It seems appropriate now, in the wake of the new federal tax law that New Jersey remember the immortal words of Pogo, “We have met the enemy and he is us.”
The sentiment is directed at all the state politicians who are crying over the “unfairness” of the new federal tax-reform measure that caps the deduction for state and local taxes at $10,000 — including property and income taxes.
Many of the same people blasting Congress are the same members of the state Legislature, as well as county and local governments, who made New Jersey the highest-taxed state in the land. Now that Congress has reduced our ability to write off those taxes — as if they didn't exist — the politicians may finally get the message: It's time to lower property taxes — especially on middle-class families — or face expulsion from public office.
Let's be clear: Donald Trump did not raise our property taxes. Rep. Paul Ryan and U.S. Sen. Mitch McConnell didn't give us the highest property taxes in the nation, high income taxes, gold-plated pensions, and the overall worst business climate in the country. We did this to ourselves.
It was not the Republican Congress that inflicted pain on state taxpayers. It was the people we elected who have been pandering to the public unions, special-interest groups and political bosses. They doled out unreasonable pensions — and allowed ludicrous pension-padding gimmicks; they gave public employees platinum health benefits for life, early retirements with pensions, and payouts for unused sick days that resemble lottery winnings. All this generosity was granted without taxpayer approval.

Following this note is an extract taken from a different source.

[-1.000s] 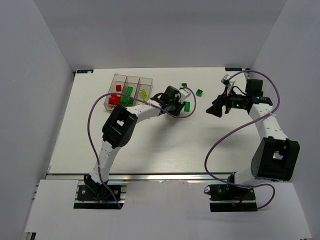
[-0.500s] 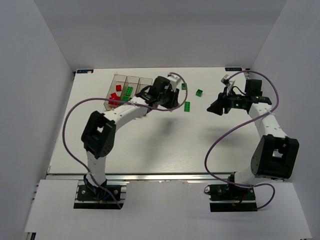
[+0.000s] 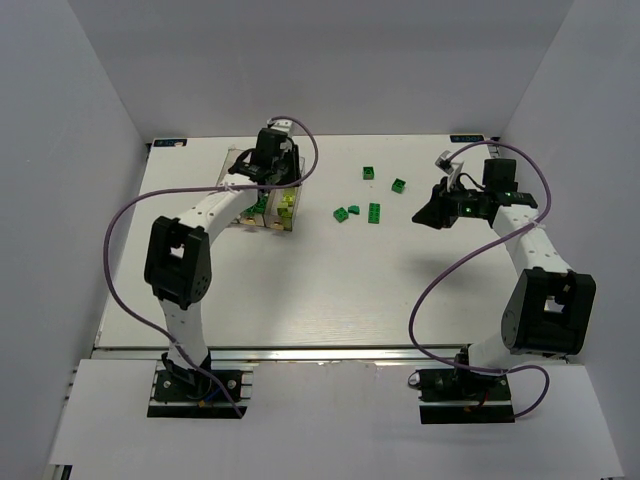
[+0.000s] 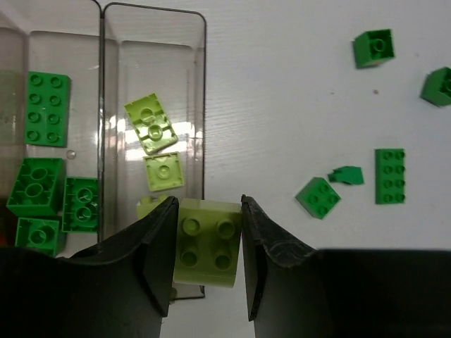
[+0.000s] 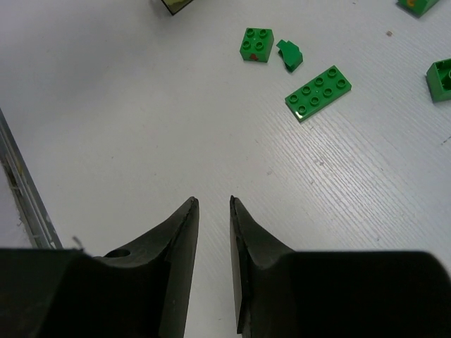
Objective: Sort the legos into containers by color
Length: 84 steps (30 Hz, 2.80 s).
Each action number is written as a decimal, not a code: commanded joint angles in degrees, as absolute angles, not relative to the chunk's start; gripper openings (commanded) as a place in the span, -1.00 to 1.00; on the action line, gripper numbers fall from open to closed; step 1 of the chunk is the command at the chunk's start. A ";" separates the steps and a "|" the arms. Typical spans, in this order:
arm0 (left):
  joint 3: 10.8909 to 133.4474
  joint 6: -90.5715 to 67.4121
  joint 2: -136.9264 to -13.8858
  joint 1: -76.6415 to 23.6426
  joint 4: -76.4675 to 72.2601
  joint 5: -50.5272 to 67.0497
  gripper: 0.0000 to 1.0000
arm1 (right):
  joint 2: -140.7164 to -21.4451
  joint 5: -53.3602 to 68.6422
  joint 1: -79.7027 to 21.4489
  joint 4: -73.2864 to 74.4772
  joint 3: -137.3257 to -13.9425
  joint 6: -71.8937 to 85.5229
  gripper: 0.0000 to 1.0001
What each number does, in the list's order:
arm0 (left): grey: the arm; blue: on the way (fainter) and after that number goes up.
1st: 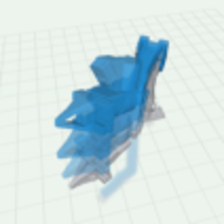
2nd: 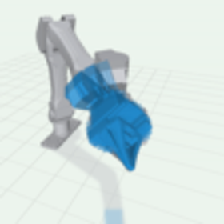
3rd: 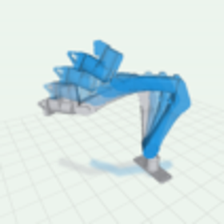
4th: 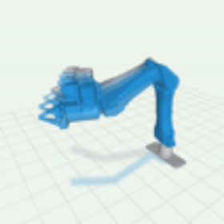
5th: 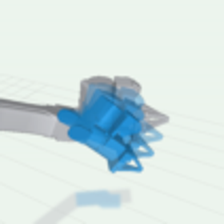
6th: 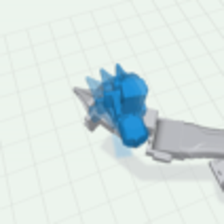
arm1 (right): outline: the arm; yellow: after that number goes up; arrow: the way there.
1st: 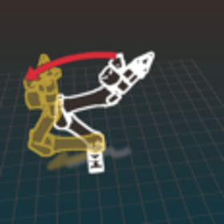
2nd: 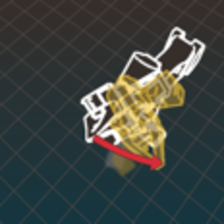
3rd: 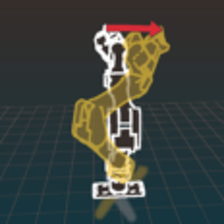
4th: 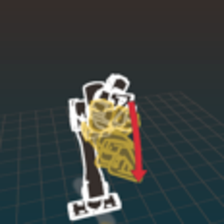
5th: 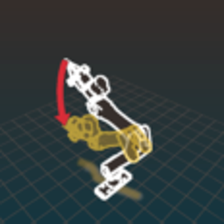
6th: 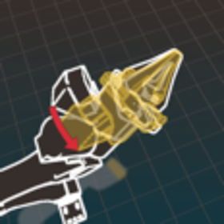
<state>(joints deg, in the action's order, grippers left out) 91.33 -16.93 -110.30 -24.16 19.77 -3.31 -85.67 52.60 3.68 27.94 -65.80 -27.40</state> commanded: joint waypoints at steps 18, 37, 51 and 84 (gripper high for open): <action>105.82 -17.58 -123.84 -20.74 25.13 -10.28 0.20 | -87.10 52.73 3.25 27.16 -66.44 -29.44 -0.10; 88.00 -20.83 -100.75 -20.74 16.53 -7.82 0.96 | -89.47 45.01 -2.01 28.83 -74.44 -27.95 0.79; 54.94 -30.76 -64.54 -20.65 9.67 -4.30 0.96 | -100.98 40.17 -9.31 33.66 -90.86 -26.19 0.76; 43.86 -37.35 -45.36 -20.65 19.25 -13.27 0.96 | -124.54 6.15 -20.74 33.66 -111.18 -0.44 0.76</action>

Compounding the problem for middle-class taxpayers is the state’s senseless school-funding plan that shovels truck loads of money to a handful of school districts while leaving suburban taxpayers to fund more than 90 percent of their school needs while they also pay more than 80 percent of other people's school costs. More state school aid money goes to Newark than to all of Monmouth and Ocean counties combined. Morris County, in total, gets less state aid than the City of Passaic; the same goes for Bergen County. Jersey City gets more annual state aid than either Salem, Somerset, Sussex, or Warren counties. Yet, the Legislature refuses to make changes to fairly distribute state aid that comes from the very taxpayers who are paying the most taxes to Trenton.
The state's pension and benefit giveaways have created a hulking $250 billion deficit — that will require a huge infusion of money to pay down. The state's undisciplined spending caused the American Legislative Exchange to rank New Jersey 47th in the nation in economic performance. The Mercatus Center at George Washington University ranks the state 50th among the states for its fiscal health.

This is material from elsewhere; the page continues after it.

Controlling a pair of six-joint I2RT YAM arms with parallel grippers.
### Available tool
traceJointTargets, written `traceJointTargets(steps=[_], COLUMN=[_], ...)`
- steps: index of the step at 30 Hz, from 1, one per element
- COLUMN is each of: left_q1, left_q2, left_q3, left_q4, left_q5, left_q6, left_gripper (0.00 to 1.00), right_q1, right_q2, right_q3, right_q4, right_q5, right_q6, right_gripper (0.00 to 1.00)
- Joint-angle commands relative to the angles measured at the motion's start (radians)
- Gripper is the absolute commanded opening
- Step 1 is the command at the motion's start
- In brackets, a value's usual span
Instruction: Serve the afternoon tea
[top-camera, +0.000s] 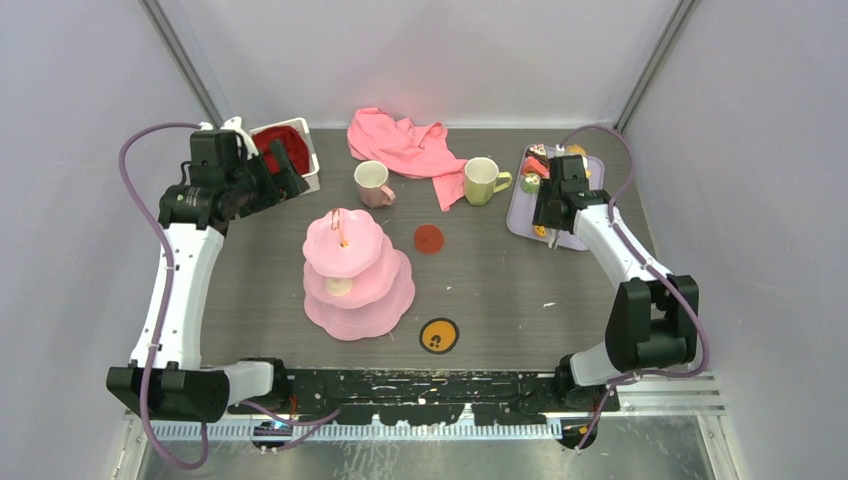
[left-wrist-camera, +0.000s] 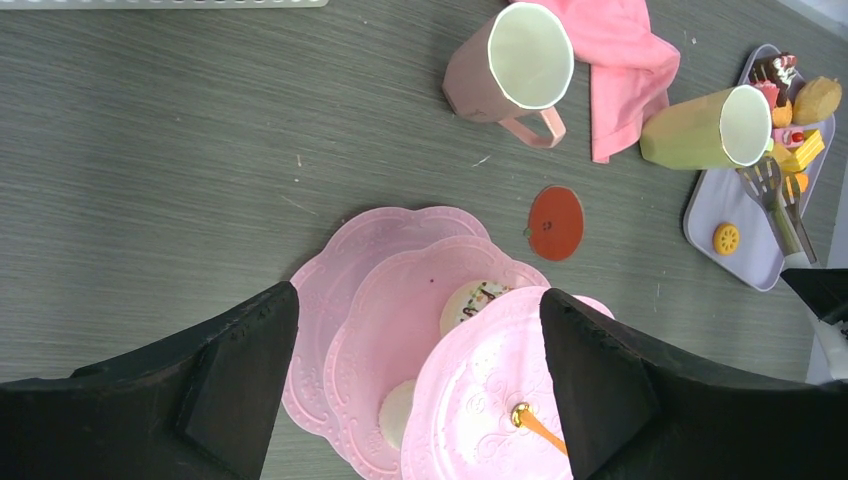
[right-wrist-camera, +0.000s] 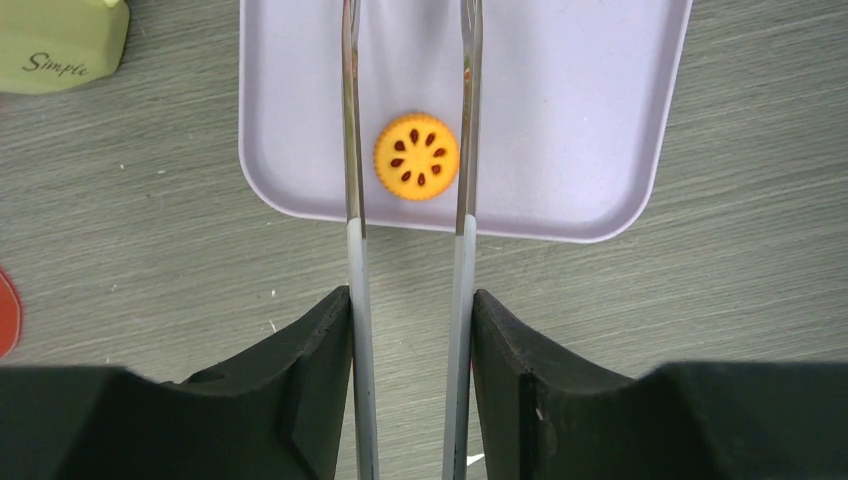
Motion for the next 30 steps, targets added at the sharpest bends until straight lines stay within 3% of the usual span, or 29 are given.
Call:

The officials who keep spending our money seem ignorant of the flight of businesses, retirees, and now millennials — the young people we need with the skills to attract high-tech industries. The Cato Institute ranks New Jersey 49th in terms of net outmigration — only Illinois is worse.
Businesses that were reluctant to invest in New Jersey before federal tax reform now have more reasons to go elsewhere. Chief Executive magazine ranked New Jersey 47th out of 50 states as a place to do business; that's not surprising considering the state’s high property taxes and the fact that it has the sixth-highest corporate tax rate in the nation — and mountains of regulations to traverse.
To stop the flight of more people and business and to hold off a freefall in home values, state and local officials must make changes — some of which are not that hard. For starters the officials should follow the advice of the Pension and Health Benefits Council that in both 2014 and 2017 strongly recommended replacing the platinum health benefits coverage that public employees receive — the equivalent of an Obamacare Gold plan — thus creating a savings of $2.7 billion, to "enable a meaningful reduction of property taxes."
A school-aid overhaul would dramatically reduce property taxes on middle-class homeowners — and help make housing more affordable for young people. Lowering the corporate income tax rate and overhauling business regulations will invite more companies to the state — and create high-tech jobs for millennials while broadening the tax base.
Ending pension gimmicks and greater scrutiny over how tax money is spent in our school districts, county government offices, and the State House are now imperative.
New Jersey's property-tax burden has been crushing middle-class families and harming business owners long before federal tax reform became a reality. But Trenton legislators, school boards, county freeholders, and mayors have turned a deaf ear to residents’ cries for help. It’s time for taxpayers to ask the all-important question of their elected officials: “Can you hear us now.”